Officer of Engineers
09 Feb 09,, 13:55
South Africa has openned their books on the matter. And without South African support, the Israelis would have been hard pressed to test in that area.

Gokul
09 Feb 09,, 15:14
The South Africans during that time were considered an apartheid government and did not get any support from any part of the world. So, the Israelis could have used that desperation to transfer a bit of technology covertly to them in exchange for their tacit / active support.

Either way, the entire Vela Incident seems very murky and interesting at the same time...

Officer of Engineers
09 Feb 09,, 15:18
The South Africans opennly admitted to Israeli involvement up to and including weapons design input but there is no evidence that the South Africans were involved in the Vella Incident, at least not with the documents they have released thus far.

Gokul
10 Feb 09,, 02:44
Yep, as I mentioned in the earlier post, the South Africans might not be DIRECTLY involved...

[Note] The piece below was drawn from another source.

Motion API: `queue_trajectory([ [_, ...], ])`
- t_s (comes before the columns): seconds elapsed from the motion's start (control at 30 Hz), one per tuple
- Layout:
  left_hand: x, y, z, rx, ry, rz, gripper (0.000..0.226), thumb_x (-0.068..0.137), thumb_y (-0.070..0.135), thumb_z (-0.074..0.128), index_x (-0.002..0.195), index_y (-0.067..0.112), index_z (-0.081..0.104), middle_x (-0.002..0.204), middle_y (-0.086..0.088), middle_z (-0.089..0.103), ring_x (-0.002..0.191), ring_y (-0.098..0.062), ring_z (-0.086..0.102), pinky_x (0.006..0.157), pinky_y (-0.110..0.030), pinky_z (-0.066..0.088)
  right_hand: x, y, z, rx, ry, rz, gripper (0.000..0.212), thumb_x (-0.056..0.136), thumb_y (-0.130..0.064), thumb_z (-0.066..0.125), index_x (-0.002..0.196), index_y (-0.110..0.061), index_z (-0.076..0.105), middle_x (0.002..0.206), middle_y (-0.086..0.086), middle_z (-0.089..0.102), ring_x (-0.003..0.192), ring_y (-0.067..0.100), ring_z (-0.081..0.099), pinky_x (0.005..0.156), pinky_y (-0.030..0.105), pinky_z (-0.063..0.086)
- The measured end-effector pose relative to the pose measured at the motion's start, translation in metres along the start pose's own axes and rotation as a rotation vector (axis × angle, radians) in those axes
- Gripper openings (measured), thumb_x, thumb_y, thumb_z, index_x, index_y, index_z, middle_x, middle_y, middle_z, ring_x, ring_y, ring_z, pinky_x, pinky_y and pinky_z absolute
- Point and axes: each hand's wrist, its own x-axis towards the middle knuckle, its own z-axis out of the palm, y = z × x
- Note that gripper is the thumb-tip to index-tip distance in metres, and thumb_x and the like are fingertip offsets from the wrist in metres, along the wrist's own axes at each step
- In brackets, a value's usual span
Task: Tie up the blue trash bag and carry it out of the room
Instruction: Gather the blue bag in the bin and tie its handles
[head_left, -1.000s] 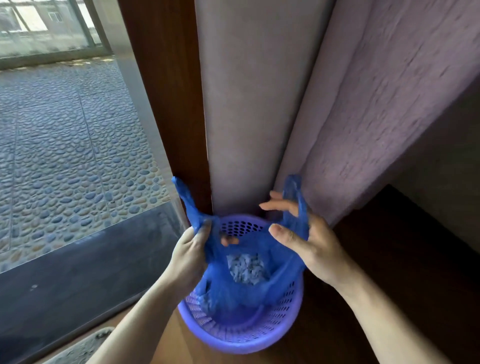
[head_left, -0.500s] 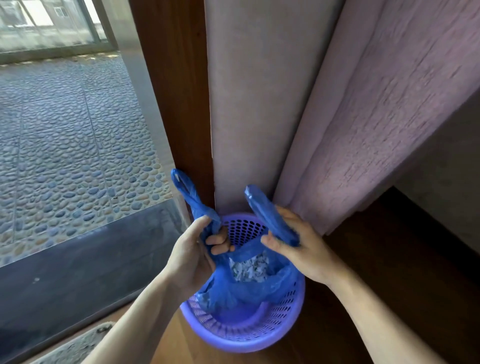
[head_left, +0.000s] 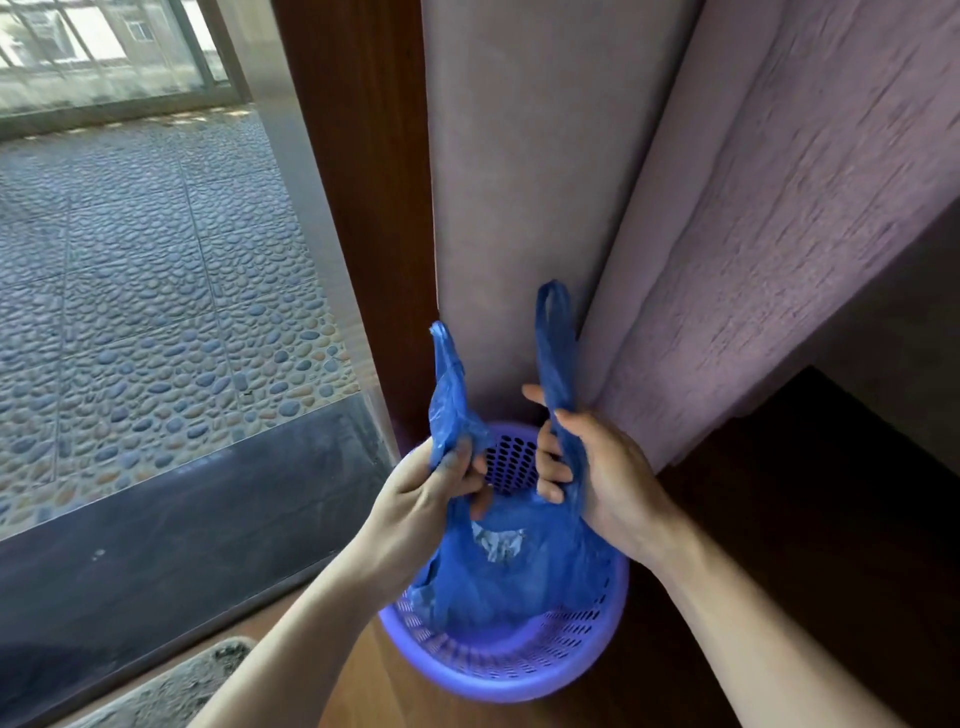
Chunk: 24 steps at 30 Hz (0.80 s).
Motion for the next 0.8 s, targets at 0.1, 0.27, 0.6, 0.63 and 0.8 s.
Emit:
queue_trajectory([
  [0.1, -0.002, 0.011, 0.006, 0.186, -0.069, 0.115, 0.026, 0.094, 0.002, 0.048, 0.072, 0.016, 0.052, 0.066, 0.007, 0.049, 0.063, -0.010, 0.044, 0.066, -0.024, 0.035, -0.003, 0.003, 0.004, -0.140, 0.012, -0.011, 0.026, 0.105, -0.016, 0.042, 0.120, -0.009, 0.062, 0.067, -0.001, 0.043, 0.050, 0.009, 0.039, 0.041, 0.022, 0.031],
  [0.27, -0.003, 0.006, 0.005, 1.064, -0.240, 0.569, 0.031, 0.068, 0.000, 0.052, 0.097, 0.008, 0.045, 0.103, 0.000, 0.053, 0.091, -0.020, 0.052, 0.080, -0.036, 0.047, -0.013, 0.006, 0.006, -0.301, 0.014, 0.061, 0.035, 0.098, -0.002, 0.052, 0.072, -0.016, 0.071, 0.071, 0.010, 0.057, 0.057, 0.018, 0.053, 0.049, 0.024, 0.041],
  [0.6, 0.001, -0.007, 0.001, 1.493, -0.125, 0.568, 0.028, 0.080, 0.021, 0.051, 0.105, 0.009, 0.044, 0.088, -0.003, 0.060, 0.073, -0.025, 0.064, 0.115, -0.046, 0.029, -0.028, -0.003, 0.010, -0.441, -0.115, 0.088, 0.024, 0.094, -0.009, 0.064, 0.077, -0.021, 0.077, 0.084, 0.004, 0.075, 0.083, 0.018, 0.071, 0.076, 0.033, 0.055],
  [0.63, 0.002, -0.006, 0.001, 1.462, -0.121, 0.548, 0.032, 0.081, 0.021, 0.051, 0.110, 0.012, 0.041, 0.087, -0.003, 0.061, 0.075, -0.026, 0.063, 0.106, -0.041, 0.037, -0.028, -0.010, 0.010, -0.474, -0.141, 0.092, 0.015, 0.094, -0.015, 0.065, 0.087, -0.017, 0.078, 0.093, 0.006, 0.077, 0.090, 0.020, 0.072, 0.082, 0.035, 0.056],
  [0.8, 0.003, -0.004, -0.001, 1.394, -0.152, 0.429, 0.024, 0.081, 0.015, 0.064, 0.090, 0.018, 0.042, 0.082, -0.003, 0.057, 0.076, -0.030, 0.055, 0.062, -0.030, 0.031, -0.038, -0.041, 0.002, -0.771, -0.066, -0.275, 0.053, 0.075, -0.012, 0.067, 0.124, -0.033, 0.062, 0.119, -0.010, 0.069, 0.121, 0.010, 0.062, 0.101, 0.029, 0.050],
])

Maybe they were intimated just hours before the test and so they couldn't do anything to stop it. Or, alternately they had tacit knowledge and they didn't want to stop it because the Israelis would have threatened them with the technology transfer bargaining chip.

Officer of Engineers
10 Feb 09,, 10:17
I cannot prove a negative but the South Africans have openned their books and the Vella Incident is not in those books.

Gokul
10 Feb 09,, 10:28
I read your posts on other threads, sir, and I have a lot of respect of your opinions given the high positions in the military that you have held...

But, in this particular case, I beg to differ because of the simple reason that if the Vela Incident is true, the implications and repercussions could be devastating and profound even today....

So, I don't think covert operations of such a nature would even be on the books....

In fact, if I put myself in South Africa's shoes, I'd make sure that no evidence ever existed of such a collaboration, if indeed there were any...

Bluesman
26 Sep 09,, 00:35
I urge the posters that are engaged on this subject to re-read this thread (particularly MY very prescient posts from FOUR YEARS ago;)). It has played out exactly as I said it would, and the bankrupt and utterly busted arguments posed against mine have been destroyed by the passage of the four intervening years, particularly of the last few days.

So, weigh in, here: who had more on the ball, me or sweef sored?